A magnetic resonance imaging apparatus is a non-invasive medical diagnostic imaging apparatus utilizing a nuclear magnetic resonance phenomenon that a hydrogen nucleus (proton) placed in a static magnetic field resonates with an RF magnetic field at a specific frequency. Since a nuclear magnetic resonance signal varies according to various physical properties such as proton density and relaxation time, there is a possibility that metabolism of a living tissue and blood perfusion are evaluated, in addition to evaluation of lesion morphology and physical evaluation. Currently, such utilization of the nuclear magnetic resonance signal is applied to evaluation of cerebral ischemia disease and tumor, and attempts are being made to predict a treatment effect and a prognosis.
In order to determine the state of cerebral ischemia disease and tumor, and a degree of severity thereof, it is clinically important to evaluate oxygen metabolism in tissues according to oxygen imaging, such as brain oxygen extraction fraction (OEF: Oxygen Extraction Fraction) and oxygen saturation (StO2: Tissue Oxygen Saturation) in tumor. Currently used clinical evaluation of oxygen metabolism sets as a gold standard, Positron Emission Tomography (PET) examination that employs 15O-labeled gas and 18F labeled fluoromisonidazole (FMISO) agent. However, the PET examination causes problems that the time of examination is long and there is exposure to radiation. On the other hand, an MRI examination features that the examination time is short and there is no exposure to radiation, allowing reduction of impacts on a patient.
There have been suggested several methods for calculating the oxygen extraction fraction by using MRI. As one of the methods, a velocity-selective pre-pulse sequence and a spin-echo sequence are used to measure blood signals in capillaries of the living tissue at a plurality of TEs. Based on the measured signal strength at the plurality of TEs, a value of T2 of the blood signal is calculated by signal fitting. Then, by the use of the relationship between the oxygen saturation of the blood obtained separately and the T2 value of the blood signal, the oxygen extraction fraction in the living tissue is calculated (e.g., see the Patent Document 1).
As alternatives, there are methods to calculate the oxygen extraction fraction from magnetic susceptibility variations in a living body. As one of those methods, there is a method that uses quantitative susceptibility mapping (QSM) to capture a variation in magnetic susceptibility reflecting the oxygen extraction fraction. The QSM is a method of calculating local magnetic field variations caused by a susceptibility difference between tissues, from a phase distribution in an MR image, and estimating a susceptibility distribution, on the basis of a relational expression between the magnetic field and the magnetic susceptibility.

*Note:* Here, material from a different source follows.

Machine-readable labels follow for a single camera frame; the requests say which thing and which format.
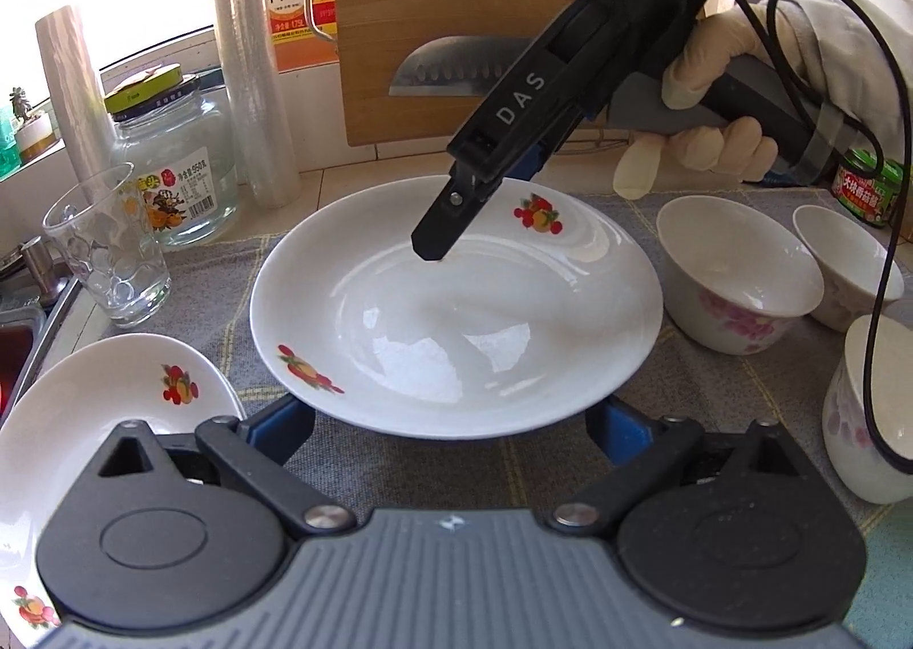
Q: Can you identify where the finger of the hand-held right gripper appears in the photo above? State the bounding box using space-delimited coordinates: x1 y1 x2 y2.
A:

When oxygen is consumed in the living tissue, oxyhemoglobin in arterial blood changes to deoxyhemoglobin in venous blood. It is known that the magnetic susceptibility of the venous blood varies linearly with respect to the concentration of deoxyhemoglobin in the venous blood. Therefore, according to the QSM method, the oxygen extraction fraction in the living tissue can be calculated according to the variation of magnetic susceptibility of deoxyhemoglobin.
For example, one of the methods for calculating the oxygen extraction fraction according to the QSM is focusing only on the susceptibility distribution in veins calculated by the QSM method, and calculating the oxygen saturation in veins based on the magnetic susceptibility (e.g., Non Patent Document 1). In another method, caffeine is administered to an examinee, and cerebral blood flow (CBF) and the susceptibility distribution are calculated by using the ASL (Arterial Spin Labeling) and the QSM method, respectively, before and after the administration of caffeine. Then, the OEF is calculated before or after the administration of caffeine, under the condition that the metabolic rate of oxygen (CMRO2) represented by a product of CBF and OEF does not change before and after the administration of caffeine (e.g., see Non Patent Document 2).